Doug Kwan was the original author.
Post by Alexander Ivchenko
1) All shared libraries for Android are built with -Bsymbolic
2) Dynamic loader throws an error if we are doing COPY relocation
against DT_SYMBOLIC libs.
So any COPY relocation is doomed to failure.. Ard, what was the reason
for introducing the support of this type of relocations in dynamic
loader in the first place?
Well, I could opine that the true breakage is copy relocs, not -Bsymbolic.
Copy relocs are an ingenious solution to a problem, but they're a kludge.

-Bsymbolic allows you to do something that's not strictly compatible with
Standard C/C++, and it's somewhat risky.

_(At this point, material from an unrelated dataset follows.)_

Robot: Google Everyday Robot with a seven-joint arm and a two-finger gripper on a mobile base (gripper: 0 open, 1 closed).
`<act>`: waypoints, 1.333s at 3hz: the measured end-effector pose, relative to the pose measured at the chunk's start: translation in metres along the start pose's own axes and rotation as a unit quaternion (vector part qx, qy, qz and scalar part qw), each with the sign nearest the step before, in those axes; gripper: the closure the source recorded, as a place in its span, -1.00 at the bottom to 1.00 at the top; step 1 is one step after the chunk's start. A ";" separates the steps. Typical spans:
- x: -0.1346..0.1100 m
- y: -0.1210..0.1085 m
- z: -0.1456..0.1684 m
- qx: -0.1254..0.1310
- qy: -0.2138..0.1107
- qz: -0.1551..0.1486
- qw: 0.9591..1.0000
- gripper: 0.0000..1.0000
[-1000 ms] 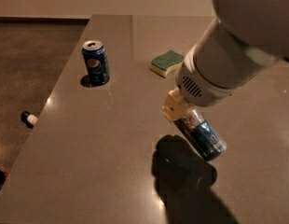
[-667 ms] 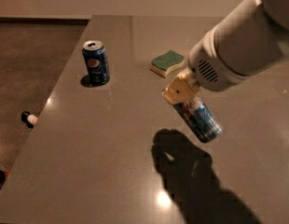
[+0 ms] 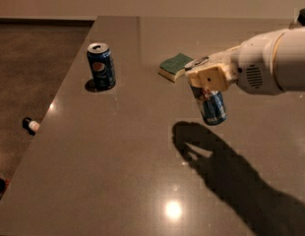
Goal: Place redbull can upright
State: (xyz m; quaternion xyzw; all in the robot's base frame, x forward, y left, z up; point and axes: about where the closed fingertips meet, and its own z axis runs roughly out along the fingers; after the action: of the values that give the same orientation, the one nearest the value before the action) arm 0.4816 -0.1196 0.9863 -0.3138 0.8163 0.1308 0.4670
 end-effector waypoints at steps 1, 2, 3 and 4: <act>0.005 -0.009 0.004 -0.002 -0.058 0.018 0.998 1.00; 0.003 -0.006 0.009 -0.035 -0.124 0.044 0.991 1.00; -0.011 0.000 -0.001 -0.074 -0.199 0.045 0.976 1.00; -0.018 0.013 -0.008 -0.098 -0.241 -0.039 0.965 1.00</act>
Offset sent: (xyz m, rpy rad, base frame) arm -0.0104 0.0238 0.0134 0.1308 -0.5611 0.3928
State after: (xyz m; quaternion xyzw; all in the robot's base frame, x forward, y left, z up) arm 0.4747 -0.1067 1.0046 -0.3492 0.6494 0.2638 0.6219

However, it's not really a
terrible idea for shared libraries directly to reference their own data,
and for executables to reference the data in the shared library. The
linker doesn't only link C programs, and not all languages have the one
definition rule.

One could also argue that -Bsymbolic and PIC can be safer, because it
doesn't bind the size of a data symbol at compile time.

Andrew.
Ard Biesheuvel
2013-04-04 07:08:16 UTC
Permalink
Post by Andrew Haley
Post by Alexander Ivchenko
Thank you for your answers, seems that the question about the reason
with default -Bsymbolic is still open.. we are not clairvoyant, but it
is implemented in GCC so we should understand the reason :)

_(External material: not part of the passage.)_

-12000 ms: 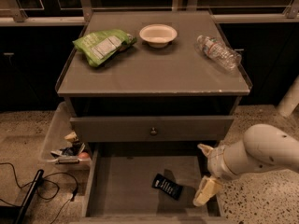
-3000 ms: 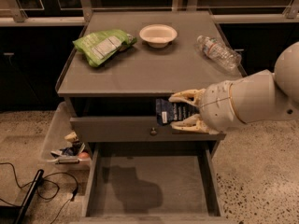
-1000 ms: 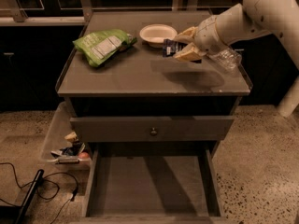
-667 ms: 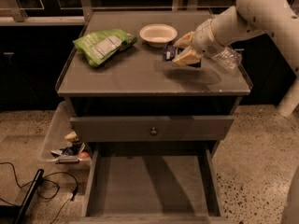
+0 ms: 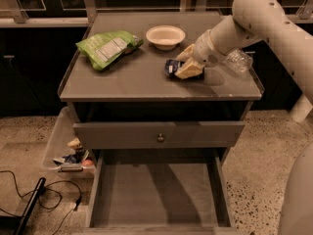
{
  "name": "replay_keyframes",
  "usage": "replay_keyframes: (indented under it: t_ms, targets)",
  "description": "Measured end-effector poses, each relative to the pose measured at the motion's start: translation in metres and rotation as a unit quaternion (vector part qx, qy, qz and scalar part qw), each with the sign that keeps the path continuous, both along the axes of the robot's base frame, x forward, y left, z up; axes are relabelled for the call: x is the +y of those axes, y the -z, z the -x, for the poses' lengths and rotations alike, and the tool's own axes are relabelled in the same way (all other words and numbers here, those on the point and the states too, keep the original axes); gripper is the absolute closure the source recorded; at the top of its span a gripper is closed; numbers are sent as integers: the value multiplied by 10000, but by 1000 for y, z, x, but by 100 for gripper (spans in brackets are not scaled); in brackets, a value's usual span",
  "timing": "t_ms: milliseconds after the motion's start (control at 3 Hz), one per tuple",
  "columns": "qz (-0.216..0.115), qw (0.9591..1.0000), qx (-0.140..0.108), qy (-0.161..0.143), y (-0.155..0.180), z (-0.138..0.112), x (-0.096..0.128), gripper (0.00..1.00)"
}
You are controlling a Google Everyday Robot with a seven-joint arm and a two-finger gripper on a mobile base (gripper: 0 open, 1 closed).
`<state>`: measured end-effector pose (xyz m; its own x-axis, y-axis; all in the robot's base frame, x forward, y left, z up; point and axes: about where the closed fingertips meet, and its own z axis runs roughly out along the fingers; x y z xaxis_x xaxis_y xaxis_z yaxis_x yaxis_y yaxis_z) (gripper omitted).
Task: Pick rxbar blueberry from middle drawer and place on counter
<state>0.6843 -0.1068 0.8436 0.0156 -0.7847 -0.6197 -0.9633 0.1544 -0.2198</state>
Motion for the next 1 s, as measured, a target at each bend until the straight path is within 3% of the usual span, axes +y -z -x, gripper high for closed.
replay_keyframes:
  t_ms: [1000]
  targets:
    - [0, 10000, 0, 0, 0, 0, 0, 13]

Bionic's loader does not support lazy binding nor GNU hash, and
Android's zygote maps about every .so on the system when it boots, so
enabling Bsymbolic saves significant time (the internal relocations
against named symbols are all converted into relative relocations
which only carry a numeric offset, and processing them does not
involve looking up the symbol).
Post by Andrew Haley
Post by Alexander Ivchenko
1) All shared libraries for Android are built with -Bsymbolic
2) Dynamic loader throws an error if we are doing COPY relocation
against DT_SYMBOLIC libs.
So any COPY relocation is doomed to failure.. Ard, what was the reason
for introducing the support of this type of relocations in dynamic
loader in the first place?
The original implementation allowed them, but was broken. Disallowing
them would break BC, so fixing them was considered the best option.

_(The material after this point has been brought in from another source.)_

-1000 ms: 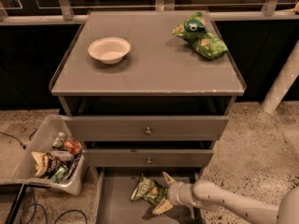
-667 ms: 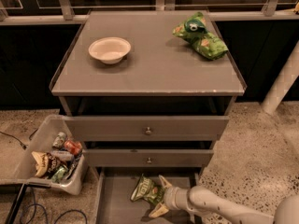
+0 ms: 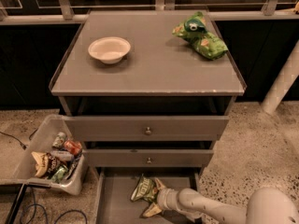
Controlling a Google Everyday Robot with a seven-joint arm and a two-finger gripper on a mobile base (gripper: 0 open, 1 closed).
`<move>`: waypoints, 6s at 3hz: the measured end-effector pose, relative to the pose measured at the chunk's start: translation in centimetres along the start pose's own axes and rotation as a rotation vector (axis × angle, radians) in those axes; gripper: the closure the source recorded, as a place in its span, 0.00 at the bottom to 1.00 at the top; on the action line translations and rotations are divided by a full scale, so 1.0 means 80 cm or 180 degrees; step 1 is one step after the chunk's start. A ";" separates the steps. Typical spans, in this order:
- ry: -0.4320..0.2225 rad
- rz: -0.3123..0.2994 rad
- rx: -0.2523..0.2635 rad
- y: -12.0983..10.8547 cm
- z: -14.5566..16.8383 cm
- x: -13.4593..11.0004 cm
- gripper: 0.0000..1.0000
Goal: Pick green jalapeno chip bag from bottom drawer and place on counter
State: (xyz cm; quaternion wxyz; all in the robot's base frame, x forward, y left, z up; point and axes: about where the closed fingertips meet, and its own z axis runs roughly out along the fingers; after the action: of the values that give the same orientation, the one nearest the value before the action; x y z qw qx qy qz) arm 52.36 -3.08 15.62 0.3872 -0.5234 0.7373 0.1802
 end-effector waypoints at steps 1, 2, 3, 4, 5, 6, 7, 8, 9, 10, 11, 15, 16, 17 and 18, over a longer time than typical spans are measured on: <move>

(I think the initial support predates the default Bsymbolic setting.)
Post by Andrew Haley
Well, I could opine that the true breakage is copy relocs, not -Bsymbolic.
Copy relocs are an ingenious solution to a problem, but they're a kludge.
Agreed. Especially on Android, where all static libs are built with
PIC and the default is PIE for executables, copy relocations really
have no place anymore.
(Note that there is a '-z nocopyrelocs' switch on ld which tries to
avoid them, or at least errors out at build time if it fails to)
Post by Andrew Haley
-Bsymbolic allows you to do something that's not strictly compatible with
Standard C/C++, and it's somewhat risky. However, it's not really a
terrible idea for shared libraries directly to reference their own data,
and for executables to reference the data in the shared library. The
linker doesn't only link C programs, and not all languages have the one
definition rule.
Note that this preemption not only applies to copy relocations.
Without -Bsymbolic, a shared library will prefer to use a global
defined in your executable over one it defines itself it they happen
to have the same name. This can easily lead to unexpected results.
--
Ard.
Post by Andrew Haley
One could also argue that -Bsymbolic and PIC can be safer, because it
doesn't bind the size of a data symbol at compile time.
Andrew.
Alexander Ivchenko
2013-04-04 09:45:48 UTC
Permalink
Thank you very much for clarification.
Post by Ard Biesheuvel
Post by Alexander Ivchenko
1) All shared libraries for Android are built with -Bsymbolic
2) Dynamic loader throws an error if we are doing COPY relocation
against DT_SYMBOLIC libs.
So any COPY relocation is doomed to failure.. Ard, what was the reason
for introducing the support of this type of relocations in dynamic
loader in the first place?
The original implementation allowed them, but was broken. Disallowing
them would break BC, so fixing them was considered the best option.
(I think the initial support predates the default Bsymbolic setting.)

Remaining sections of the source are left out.